▶ Problem:
Could you report every line from the entries that includes the word "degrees"?

[Records from a dataset]

%%

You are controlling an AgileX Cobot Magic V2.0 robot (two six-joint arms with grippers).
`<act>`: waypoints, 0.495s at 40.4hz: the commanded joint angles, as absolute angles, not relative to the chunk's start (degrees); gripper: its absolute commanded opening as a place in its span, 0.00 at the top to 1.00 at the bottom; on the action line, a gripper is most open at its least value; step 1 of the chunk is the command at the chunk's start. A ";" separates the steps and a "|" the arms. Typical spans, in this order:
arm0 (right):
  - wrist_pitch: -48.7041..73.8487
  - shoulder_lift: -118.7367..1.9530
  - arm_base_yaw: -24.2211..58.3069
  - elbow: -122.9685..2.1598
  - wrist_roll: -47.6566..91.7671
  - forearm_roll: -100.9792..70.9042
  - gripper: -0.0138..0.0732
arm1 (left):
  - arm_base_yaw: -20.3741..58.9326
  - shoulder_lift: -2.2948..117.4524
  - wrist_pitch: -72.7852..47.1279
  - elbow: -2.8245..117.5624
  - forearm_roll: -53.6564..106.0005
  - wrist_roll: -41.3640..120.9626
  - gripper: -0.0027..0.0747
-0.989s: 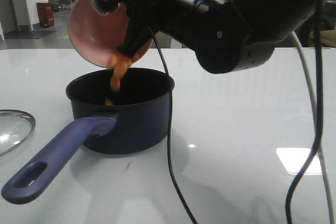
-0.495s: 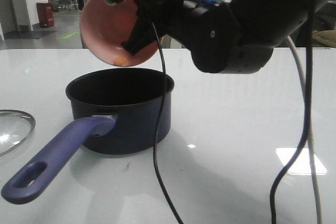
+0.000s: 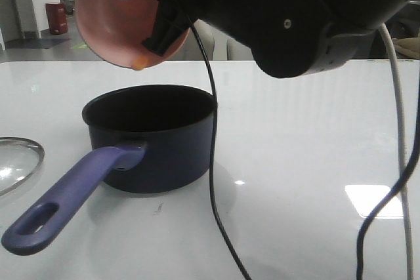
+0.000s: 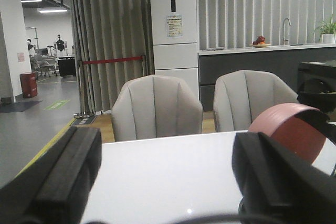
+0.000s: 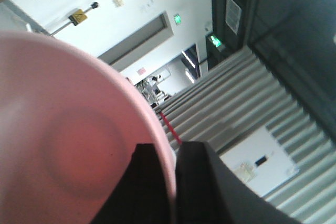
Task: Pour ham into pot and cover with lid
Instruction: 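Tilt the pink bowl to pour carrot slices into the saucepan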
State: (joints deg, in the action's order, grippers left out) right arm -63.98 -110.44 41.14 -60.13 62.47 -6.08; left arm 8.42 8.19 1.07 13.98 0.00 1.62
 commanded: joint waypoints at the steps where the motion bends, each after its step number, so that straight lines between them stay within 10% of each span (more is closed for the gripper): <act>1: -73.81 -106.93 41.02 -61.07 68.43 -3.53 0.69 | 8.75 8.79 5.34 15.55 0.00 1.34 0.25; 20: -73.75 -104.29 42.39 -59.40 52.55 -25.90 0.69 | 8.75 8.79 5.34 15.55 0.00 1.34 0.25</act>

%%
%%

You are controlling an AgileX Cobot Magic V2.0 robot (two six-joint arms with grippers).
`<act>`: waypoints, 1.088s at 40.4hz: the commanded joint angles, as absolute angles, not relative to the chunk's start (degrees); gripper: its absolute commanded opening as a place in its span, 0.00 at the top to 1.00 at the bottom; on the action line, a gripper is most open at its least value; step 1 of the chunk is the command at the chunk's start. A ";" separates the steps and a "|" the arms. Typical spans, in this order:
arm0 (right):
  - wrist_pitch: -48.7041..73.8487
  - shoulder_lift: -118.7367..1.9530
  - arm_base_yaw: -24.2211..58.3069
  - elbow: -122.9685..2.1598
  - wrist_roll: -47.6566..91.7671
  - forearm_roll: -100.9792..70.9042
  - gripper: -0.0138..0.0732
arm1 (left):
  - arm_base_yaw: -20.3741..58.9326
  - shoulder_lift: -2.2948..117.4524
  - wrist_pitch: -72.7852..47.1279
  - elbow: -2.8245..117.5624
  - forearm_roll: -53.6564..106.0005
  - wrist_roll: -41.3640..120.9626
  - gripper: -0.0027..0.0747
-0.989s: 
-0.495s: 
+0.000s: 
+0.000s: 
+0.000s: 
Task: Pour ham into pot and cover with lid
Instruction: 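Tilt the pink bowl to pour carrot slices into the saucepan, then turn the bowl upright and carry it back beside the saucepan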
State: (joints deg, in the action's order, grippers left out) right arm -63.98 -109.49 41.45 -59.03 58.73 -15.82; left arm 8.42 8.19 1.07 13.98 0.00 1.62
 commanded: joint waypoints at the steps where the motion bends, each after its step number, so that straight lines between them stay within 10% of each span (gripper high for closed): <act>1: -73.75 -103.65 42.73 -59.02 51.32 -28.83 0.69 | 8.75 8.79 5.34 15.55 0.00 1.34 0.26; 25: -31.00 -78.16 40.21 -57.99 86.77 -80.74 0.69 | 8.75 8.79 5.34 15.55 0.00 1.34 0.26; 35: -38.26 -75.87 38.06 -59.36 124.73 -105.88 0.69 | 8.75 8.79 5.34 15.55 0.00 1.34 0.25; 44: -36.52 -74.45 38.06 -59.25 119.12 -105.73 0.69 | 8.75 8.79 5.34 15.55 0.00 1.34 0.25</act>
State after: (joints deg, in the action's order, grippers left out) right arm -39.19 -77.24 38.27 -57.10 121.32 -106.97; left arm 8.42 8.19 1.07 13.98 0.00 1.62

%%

▶ Written answer:
`<act>`: waypoints, 0.495s at 40.4hz: the commanded joint angles, as absolute angles, not relative to the chunk's start (degrees); gripper: its absolute commanded opening as a place in its span, 0.00 at the top to 1.00 at the bottom; on the action line, a gripper is most open at its least value; step 1 of the chunk is the command at the chunk's start. A ";" separates the steps and a "|" the arms. Typical spans, in this order:
`<act>`: waypoints, 1.088s at 40.4hz: the commanded joint angles, as absolute angles, not relative to the chunk's start (degrees); gripper: its absolute commanded opening as a place in its span, 0.00 at the top to 1.00 at the bottom; on the action line, a gripper is most open at its least value; step 1 of the chunk is the command at the chunk's start. A ";" separates the steps and a "|" the arms. Typical spans, in this order:

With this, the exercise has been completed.